Recorded information:
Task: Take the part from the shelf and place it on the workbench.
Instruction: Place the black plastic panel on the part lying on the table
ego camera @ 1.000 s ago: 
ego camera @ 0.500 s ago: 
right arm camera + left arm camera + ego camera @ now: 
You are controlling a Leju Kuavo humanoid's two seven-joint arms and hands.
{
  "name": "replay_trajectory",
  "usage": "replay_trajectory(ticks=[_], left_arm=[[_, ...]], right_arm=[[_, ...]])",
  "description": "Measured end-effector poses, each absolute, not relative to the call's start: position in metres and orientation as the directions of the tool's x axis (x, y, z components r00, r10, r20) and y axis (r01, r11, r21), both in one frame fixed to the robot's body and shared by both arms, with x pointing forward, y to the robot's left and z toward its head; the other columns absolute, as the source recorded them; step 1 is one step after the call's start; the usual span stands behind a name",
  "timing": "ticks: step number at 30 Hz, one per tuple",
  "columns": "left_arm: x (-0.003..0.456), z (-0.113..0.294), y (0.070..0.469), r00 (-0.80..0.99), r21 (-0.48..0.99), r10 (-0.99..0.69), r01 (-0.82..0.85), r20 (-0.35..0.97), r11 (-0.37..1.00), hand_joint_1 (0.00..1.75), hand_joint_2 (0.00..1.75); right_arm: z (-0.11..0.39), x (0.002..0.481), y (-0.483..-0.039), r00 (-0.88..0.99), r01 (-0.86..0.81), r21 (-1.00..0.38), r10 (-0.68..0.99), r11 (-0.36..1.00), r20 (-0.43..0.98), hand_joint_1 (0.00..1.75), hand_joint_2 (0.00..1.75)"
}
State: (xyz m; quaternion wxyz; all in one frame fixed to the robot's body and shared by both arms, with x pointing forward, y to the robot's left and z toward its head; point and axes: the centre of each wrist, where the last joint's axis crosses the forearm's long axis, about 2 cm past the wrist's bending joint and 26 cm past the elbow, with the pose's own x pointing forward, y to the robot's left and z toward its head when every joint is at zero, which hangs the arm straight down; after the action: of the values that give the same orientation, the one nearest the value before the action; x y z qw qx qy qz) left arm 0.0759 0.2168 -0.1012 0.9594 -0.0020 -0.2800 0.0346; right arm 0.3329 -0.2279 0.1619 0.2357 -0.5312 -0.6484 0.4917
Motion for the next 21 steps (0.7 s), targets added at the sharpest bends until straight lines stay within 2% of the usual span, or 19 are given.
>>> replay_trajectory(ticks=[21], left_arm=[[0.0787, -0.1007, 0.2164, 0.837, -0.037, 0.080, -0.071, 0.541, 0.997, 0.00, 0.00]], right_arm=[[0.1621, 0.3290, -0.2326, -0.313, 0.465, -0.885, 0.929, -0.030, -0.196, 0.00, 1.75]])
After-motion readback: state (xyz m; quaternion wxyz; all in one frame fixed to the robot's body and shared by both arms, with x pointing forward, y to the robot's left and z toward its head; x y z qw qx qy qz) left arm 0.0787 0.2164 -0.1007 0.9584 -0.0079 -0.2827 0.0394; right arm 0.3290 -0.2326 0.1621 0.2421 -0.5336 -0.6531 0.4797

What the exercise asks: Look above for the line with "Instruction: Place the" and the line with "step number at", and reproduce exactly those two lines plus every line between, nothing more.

Solution for this task:
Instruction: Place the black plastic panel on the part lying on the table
ego camera @ 1.000 s ago: 
ego camera @ 0.500 s ago: 
right arm camera + left arm camera + ego camera @ now: 
You are controlling a Leju Kuavo humanoid's two seven-joint arms and hands.
{
  "name": "replay_trajectory",
  "usage": "replay_trajectory(ticks=[_], left_arm=[[_, ...]], right_arm=[[_, ...]])",
  "description": "Measured end-effector poses, each absolute, not relative to the call's start: position in metres and orientation as the directions of the tool's x axis (x, y, z components r00, r10, r20) and y axis (r01, r11, r21), both in one frame fixed to the robot's body and shared by both arms, with x pointing forward, y to the robot's left and z toward its head; the other columns absolute, as the source recorded them; step 1 is one step after the call's start; the usual span stands behind a name",
  "timing": "ticks: step number at 30 Hz, one per tuple",

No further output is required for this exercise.